Thursday, February 28, 2019

Fives Ladies, Five Objects


By Rachel Dworkin, archivist

In honor of women’s history month, I thought I’d shamelessly steal Smithsonian Magazine’s idea of sharing five objects from our collection associated with five local women.

1. Hannah Marshall’s Cape 


Hannah Marshall (1819-1890) of Horseheads worked as a Quaker preacher for decades. During the 1800s, Quakerism was one of the few Christian sects which encouraged the active participation of women as preachers and spiritual leaders. Hannah is one of the only local women known to have preached here during the 1800s. She never married and was widely respected in her community.

2. Fanny Brooks’ Blouse 



Fanny Brooks (1836-1906) was born into slavery in the south. She, her husband George, and their two children moved to Elmira in the late-1860s. They were part of a northward wave of migrants which tripled the city’s African American population following the Civil War. Fanny was an active member of the Douglas Memorial A.M.E. Zion Church and was a financial backer of the church they constructed in 1890. Although the building is gone, a stained glass window bearing her name remains. She and her husband had four children, the youngest of whom became the first African American to graduate from Cornell.

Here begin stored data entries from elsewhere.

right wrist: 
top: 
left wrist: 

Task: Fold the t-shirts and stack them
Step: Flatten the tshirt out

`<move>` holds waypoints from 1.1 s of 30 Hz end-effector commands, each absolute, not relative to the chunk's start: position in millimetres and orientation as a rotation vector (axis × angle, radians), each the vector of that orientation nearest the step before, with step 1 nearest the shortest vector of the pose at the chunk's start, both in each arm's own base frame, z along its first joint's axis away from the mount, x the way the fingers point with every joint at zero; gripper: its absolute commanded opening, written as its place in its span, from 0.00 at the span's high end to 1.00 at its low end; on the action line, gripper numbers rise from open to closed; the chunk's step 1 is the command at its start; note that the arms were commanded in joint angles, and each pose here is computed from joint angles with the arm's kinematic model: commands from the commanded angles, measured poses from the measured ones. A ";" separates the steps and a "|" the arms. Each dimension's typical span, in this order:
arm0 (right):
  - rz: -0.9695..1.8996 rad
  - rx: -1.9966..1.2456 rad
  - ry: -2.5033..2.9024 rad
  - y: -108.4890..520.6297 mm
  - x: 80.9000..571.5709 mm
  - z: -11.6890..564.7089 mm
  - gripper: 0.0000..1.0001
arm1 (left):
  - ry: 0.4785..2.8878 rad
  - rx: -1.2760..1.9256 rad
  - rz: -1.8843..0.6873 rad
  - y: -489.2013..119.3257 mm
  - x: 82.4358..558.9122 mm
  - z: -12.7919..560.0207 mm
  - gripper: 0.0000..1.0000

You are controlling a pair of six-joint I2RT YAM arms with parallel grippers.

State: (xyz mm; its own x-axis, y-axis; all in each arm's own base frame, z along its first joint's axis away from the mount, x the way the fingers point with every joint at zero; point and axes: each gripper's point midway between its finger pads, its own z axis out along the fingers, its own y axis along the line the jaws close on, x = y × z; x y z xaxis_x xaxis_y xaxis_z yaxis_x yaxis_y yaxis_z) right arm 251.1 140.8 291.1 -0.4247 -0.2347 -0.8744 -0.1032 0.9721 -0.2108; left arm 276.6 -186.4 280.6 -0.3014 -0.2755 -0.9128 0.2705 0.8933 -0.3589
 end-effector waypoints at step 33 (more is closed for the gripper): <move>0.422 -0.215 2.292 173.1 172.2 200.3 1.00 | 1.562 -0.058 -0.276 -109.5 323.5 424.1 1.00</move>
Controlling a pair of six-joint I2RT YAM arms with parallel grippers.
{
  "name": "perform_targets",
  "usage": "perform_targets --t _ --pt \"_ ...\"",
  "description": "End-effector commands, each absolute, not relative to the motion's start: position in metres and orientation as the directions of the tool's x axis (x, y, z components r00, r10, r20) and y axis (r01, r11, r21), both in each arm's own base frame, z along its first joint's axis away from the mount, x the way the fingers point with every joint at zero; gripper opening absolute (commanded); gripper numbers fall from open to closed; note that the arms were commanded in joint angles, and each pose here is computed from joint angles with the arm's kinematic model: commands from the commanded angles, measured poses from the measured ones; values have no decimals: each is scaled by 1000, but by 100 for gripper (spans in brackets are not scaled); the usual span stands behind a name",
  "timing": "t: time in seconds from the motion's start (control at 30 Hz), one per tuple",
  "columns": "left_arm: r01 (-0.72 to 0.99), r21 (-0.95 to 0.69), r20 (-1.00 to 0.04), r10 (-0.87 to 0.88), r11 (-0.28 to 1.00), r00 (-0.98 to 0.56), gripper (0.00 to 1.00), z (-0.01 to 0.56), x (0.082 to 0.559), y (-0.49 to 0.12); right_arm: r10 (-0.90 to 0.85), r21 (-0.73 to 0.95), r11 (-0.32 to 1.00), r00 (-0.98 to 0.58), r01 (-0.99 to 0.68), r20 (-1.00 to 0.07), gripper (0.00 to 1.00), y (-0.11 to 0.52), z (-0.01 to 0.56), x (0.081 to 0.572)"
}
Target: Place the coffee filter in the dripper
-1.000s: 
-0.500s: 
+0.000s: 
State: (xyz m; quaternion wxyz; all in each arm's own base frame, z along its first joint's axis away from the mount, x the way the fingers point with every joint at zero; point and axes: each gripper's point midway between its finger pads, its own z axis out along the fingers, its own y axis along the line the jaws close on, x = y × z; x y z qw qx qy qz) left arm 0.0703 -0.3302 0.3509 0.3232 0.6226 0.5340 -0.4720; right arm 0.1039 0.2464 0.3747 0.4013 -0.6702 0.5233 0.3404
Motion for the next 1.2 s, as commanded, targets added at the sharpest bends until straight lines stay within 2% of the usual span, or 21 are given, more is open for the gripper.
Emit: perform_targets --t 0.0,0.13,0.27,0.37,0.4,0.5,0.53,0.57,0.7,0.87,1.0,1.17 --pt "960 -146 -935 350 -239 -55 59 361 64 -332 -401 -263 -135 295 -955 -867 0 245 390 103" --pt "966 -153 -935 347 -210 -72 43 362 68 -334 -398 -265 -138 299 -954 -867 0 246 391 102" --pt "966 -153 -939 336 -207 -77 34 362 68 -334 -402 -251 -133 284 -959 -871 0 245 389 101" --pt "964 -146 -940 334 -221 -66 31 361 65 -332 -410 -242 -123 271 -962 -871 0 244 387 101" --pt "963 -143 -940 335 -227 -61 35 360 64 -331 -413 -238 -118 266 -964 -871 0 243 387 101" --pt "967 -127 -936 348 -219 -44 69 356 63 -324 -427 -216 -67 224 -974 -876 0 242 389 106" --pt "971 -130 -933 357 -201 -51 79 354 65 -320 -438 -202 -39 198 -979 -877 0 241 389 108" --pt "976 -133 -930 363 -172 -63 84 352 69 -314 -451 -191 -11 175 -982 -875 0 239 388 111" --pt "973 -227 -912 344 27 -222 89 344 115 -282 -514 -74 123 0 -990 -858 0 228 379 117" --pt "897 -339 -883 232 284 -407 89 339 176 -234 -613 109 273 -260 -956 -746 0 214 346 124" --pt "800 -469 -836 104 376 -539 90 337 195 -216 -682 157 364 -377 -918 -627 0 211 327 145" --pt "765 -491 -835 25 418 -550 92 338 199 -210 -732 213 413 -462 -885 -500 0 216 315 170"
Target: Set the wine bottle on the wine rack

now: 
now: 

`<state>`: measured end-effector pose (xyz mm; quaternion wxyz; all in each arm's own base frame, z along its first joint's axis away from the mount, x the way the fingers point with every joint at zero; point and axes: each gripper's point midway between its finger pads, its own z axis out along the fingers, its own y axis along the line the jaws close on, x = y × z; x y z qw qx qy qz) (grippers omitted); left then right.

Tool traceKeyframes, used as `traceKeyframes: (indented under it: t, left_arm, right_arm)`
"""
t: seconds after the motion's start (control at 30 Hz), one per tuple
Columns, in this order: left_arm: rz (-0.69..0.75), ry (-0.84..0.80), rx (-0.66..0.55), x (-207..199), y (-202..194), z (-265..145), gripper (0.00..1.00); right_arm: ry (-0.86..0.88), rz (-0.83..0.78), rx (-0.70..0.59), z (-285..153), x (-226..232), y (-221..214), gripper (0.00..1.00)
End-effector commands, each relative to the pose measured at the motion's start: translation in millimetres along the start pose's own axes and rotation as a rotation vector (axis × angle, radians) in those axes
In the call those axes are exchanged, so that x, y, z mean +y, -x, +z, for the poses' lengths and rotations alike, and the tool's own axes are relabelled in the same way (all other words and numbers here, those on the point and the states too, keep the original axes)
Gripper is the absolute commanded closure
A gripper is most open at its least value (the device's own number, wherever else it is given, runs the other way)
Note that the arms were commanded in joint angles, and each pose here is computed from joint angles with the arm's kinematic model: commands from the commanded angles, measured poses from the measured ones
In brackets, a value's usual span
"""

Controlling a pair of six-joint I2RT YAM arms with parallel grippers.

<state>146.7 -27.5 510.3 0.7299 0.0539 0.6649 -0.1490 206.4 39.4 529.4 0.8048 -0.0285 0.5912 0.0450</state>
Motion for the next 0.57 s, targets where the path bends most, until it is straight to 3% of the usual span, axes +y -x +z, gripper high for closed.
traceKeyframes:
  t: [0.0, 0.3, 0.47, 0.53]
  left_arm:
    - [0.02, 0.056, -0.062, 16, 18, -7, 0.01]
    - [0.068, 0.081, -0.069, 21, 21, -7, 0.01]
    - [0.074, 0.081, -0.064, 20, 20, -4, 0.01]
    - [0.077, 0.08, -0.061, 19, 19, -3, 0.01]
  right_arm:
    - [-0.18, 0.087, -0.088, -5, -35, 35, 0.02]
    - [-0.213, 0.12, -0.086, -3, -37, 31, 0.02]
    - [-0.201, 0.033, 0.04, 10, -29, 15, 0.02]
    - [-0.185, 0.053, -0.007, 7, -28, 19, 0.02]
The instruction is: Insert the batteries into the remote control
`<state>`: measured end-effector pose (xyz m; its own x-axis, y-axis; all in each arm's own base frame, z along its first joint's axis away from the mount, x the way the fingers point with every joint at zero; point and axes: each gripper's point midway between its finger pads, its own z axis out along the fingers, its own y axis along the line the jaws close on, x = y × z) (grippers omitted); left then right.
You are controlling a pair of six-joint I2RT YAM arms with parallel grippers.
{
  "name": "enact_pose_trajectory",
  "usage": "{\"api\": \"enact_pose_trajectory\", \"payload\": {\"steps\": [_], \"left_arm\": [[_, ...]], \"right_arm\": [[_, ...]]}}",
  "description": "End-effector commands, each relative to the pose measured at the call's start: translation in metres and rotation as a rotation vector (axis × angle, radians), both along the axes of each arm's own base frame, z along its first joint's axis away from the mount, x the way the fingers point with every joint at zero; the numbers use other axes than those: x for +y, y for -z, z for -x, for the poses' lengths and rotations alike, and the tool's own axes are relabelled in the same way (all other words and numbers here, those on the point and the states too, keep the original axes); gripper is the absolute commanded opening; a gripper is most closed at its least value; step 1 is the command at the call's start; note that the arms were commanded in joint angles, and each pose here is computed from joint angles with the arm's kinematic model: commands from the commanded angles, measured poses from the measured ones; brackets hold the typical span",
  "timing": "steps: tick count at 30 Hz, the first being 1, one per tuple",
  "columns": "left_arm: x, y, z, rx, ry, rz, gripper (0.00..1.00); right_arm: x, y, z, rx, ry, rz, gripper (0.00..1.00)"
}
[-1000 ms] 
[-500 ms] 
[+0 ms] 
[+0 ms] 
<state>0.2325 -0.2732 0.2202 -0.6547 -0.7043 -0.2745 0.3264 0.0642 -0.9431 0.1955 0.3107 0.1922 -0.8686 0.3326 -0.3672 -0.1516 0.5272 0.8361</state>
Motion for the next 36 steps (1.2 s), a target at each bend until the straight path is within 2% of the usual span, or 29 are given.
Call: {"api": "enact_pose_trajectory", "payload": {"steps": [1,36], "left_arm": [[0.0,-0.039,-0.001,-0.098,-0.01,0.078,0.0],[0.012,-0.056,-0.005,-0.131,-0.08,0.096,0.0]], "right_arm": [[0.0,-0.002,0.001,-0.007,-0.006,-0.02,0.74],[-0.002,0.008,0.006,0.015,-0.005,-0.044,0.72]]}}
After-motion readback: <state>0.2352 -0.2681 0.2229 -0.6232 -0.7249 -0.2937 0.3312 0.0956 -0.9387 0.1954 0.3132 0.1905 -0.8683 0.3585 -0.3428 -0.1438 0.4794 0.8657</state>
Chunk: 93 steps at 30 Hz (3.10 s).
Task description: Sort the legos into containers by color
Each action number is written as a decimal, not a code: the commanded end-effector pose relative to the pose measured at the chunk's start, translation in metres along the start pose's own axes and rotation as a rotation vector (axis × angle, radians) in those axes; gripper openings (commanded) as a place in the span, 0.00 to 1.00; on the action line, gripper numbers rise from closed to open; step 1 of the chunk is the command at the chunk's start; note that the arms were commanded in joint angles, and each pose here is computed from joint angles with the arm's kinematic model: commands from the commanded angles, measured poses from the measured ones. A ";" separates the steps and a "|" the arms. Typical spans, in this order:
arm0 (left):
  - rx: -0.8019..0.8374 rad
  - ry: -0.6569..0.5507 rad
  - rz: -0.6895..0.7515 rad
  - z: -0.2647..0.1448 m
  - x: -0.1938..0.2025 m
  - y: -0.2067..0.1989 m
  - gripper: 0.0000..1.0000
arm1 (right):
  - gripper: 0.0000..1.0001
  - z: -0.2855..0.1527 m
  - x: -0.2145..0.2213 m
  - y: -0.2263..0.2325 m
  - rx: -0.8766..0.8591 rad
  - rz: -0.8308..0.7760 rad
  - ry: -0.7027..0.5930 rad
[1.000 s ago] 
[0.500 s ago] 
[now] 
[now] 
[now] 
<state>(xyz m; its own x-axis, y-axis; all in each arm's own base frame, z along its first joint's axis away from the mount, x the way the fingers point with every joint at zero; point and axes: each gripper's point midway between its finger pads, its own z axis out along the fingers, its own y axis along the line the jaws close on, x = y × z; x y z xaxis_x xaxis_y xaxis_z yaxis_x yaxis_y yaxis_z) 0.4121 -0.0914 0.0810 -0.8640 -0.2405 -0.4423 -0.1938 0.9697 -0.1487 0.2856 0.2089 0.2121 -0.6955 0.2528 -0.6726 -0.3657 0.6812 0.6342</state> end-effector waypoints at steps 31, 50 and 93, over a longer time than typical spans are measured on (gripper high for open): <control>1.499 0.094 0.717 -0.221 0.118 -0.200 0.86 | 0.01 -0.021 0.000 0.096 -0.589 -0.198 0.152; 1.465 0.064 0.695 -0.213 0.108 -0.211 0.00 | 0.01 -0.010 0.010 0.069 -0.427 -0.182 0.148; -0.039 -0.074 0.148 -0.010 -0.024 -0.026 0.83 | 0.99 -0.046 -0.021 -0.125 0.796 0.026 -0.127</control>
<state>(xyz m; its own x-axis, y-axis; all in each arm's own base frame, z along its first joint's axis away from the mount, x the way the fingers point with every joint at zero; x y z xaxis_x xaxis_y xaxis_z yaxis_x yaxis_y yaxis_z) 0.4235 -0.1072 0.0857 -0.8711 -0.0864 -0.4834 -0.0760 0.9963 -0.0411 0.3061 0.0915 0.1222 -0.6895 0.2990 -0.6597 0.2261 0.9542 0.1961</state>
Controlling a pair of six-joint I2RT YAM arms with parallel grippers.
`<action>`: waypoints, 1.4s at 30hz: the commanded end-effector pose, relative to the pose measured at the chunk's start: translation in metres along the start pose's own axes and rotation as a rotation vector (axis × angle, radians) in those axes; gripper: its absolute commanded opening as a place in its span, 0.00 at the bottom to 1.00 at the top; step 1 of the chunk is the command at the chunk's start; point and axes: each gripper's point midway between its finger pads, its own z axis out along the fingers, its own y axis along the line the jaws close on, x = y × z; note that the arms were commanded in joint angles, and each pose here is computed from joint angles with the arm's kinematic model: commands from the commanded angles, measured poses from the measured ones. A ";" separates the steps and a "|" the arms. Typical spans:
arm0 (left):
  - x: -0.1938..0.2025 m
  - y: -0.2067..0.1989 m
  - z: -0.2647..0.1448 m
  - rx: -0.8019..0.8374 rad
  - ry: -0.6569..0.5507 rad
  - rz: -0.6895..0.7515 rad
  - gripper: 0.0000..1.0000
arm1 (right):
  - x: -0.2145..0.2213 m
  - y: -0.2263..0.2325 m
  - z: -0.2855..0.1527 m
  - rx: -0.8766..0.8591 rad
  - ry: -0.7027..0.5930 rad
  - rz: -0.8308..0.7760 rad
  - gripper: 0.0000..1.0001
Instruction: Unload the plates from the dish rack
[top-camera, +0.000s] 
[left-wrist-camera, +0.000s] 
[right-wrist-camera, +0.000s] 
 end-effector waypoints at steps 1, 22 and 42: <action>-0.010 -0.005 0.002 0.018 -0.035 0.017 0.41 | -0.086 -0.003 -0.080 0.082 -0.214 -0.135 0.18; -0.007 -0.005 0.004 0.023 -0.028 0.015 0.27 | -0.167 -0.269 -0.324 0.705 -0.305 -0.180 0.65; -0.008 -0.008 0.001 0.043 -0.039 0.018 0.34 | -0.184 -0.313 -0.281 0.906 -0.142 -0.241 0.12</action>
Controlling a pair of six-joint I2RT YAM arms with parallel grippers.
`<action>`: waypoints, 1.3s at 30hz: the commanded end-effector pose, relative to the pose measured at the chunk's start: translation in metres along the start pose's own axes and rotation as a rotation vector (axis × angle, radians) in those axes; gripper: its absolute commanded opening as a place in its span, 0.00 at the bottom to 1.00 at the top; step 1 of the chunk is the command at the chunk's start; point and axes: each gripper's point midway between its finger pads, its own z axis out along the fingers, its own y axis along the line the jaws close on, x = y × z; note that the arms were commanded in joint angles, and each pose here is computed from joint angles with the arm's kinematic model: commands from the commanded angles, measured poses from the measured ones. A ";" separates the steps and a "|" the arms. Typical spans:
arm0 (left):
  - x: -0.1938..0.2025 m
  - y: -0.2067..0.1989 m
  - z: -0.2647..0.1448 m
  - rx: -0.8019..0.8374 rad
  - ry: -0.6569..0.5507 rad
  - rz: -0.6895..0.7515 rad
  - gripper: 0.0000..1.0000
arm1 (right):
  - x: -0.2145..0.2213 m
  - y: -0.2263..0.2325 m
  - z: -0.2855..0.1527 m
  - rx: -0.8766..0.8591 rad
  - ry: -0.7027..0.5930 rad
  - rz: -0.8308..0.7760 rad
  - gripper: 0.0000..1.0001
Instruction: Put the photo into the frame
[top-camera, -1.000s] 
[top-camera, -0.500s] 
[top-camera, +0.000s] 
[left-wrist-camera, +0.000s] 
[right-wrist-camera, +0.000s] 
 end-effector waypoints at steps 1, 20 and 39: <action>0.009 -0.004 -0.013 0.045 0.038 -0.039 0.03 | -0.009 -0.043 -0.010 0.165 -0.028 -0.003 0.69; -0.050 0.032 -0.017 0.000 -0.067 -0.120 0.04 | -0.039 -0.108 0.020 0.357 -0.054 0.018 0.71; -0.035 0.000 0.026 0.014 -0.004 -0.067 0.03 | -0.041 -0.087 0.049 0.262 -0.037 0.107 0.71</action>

3. Dr. Rachel Gleason’s Medical Case 




Dr. Rachel Gleason (1820-1905) graduated from Central Medical College in Syracuse in 1851, just two years after the first woman to graduate from an American medical school. In 1852, she and her husband Dr. Silas Gleason opened the Gleason Water Cure on Elmira’s East Hill. They ran it together until 1898 when Silas’ health began to fail.  Rachel specialized in women’s health and published a book and several articles on the subject. She sponsored and offered training positions to other female physicians including her sister and daughter.

4. Esther Williamson Ballou’s Concert Program 



Esther Ballou (1915-1973) was a musician and composer. She began studying piano at age four and started composing music in her twenties. She attended Bennington College, Mills College, and Julliard, where she also later taught. She also taught at Catholic University and The American University, both in Washington, D.C. She composed dozens of pieces, including one which was performed at the White House in 1963.

5. Jennie Fassett’s Ball Gown




Jennie Fassett (1860-1939) was the wife of area Congressman J. Sloat Fassett. During the couple’s years in Washington, D.C., she advocated for stronger child labor laws. Locally, she helped establish the Women’s Federation for Social Services. She was a member of the New York Women’s Suffrage Party and the Board of Trustees of the Steele Memorial Library. She was also a major financial backer of Elmira College.

2 comments:

  1. Very interesting. All of these women were great leaders and fantastic role models for our present young women.